- **DATA TO PROCESS**
┌──

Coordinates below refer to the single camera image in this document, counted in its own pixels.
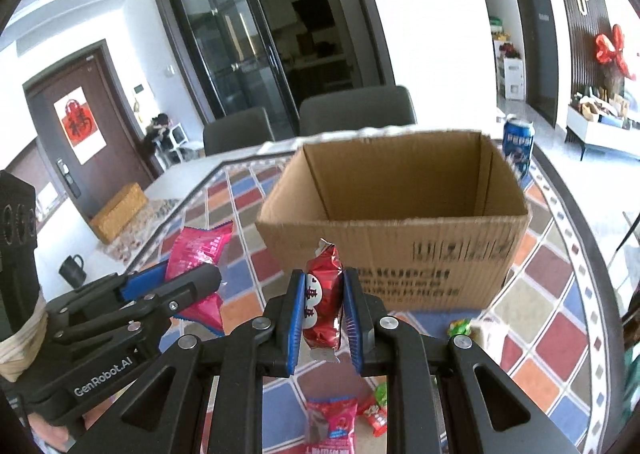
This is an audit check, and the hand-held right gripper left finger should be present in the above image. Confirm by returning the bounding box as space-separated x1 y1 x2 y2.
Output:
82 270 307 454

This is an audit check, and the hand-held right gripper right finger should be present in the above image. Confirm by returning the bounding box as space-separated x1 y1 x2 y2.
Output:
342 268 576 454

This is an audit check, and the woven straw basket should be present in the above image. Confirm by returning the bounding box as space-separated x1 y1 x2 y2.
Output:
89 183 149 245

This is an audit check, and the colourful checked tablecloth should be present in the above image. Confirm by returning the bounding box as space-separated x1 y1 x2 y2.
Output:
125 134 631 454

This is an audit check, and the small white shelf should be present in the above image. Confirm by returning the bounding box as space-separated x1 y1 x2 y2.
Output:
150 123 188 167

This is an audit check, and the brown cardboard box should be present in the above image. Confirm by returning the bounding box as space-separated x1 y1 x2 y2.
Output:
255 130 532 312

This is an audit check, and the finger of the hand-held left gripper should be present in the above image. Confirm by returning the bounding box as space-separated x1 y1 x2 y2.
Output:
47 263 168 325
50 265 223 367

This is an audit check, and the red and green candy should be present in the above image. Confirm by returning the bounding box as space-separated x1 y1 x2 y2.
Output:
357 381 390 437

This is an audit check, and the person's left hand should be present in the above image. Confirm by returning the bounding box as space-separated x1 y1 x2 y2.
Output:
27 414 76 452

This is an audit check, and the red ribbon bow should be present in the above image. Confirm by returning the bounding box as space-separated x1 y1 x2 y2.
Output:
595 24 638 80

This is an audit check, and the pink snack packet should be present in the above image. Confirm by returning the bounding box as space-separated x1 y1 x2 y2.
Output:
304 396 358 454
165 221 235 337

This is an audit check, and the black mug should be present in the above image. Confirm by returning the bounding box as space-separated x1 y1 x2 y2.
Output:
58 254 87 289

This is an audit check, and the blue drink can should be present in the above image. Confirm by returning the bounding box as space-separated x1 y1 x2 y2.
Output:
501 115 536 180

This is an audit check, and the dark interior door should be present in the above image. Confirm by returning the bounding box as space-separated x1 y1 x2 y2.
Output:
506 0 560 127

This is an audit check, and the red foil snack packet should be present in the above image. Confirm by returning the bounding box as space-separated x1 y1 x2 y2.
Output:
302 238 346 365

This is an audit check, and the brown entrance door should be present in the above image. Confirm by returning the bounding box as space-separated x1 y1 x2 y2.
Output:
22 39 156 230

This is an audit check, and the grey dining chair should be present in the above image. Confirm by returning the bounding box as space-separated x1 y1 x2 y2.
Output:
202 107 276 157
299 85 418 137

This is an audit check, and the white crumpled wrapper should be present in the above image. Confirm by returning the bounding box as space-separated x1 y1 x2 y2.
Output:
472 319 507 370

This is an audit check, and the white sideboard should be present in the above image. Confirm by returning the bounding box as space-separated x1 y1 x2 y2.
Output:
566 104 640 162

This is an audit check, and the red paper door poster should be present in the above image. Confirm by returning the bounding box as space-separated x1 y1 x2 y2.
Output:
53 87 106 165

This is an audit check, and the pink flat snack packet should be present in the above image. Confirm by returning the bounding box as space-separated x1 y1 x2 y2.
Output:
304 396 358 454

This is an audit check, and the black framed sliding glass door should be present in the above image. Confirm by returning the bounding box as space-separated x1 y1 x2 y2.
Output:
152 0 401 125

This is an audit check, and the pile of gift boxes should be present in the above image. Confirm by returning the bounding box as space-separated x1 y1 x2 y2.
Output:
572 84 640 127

└──
┌──

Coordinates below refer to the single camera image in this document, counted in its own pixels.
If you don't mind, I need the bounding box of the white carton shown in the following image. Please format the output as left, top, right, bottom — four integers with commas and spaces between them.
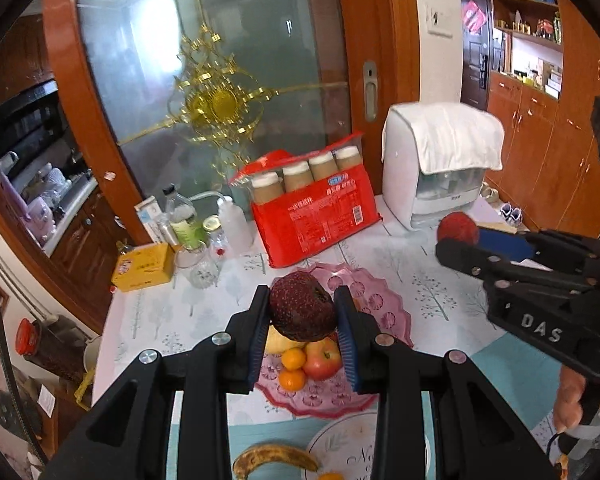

└──

- **ASSIGNMENT**
Where the word "right" shows up in a line of the listing, return that line.

- **YOUR SOLUTION**
This is an audit check, and the hand-held right gripper left finger should be present in the above image. Confirm by returning the bounding box as space-separated x1 y1 x2 y2.
This is an audit check, and the hand-held right gripper right finger should be present in the above image. Confirm by returning the bounding box as space-separated x1 y1 x2 y2.
If you don't mind, I need the bounding box of the white carton shown in the following image. Please format the output as left, top, right, bottom — four integers with commas and spaces between them.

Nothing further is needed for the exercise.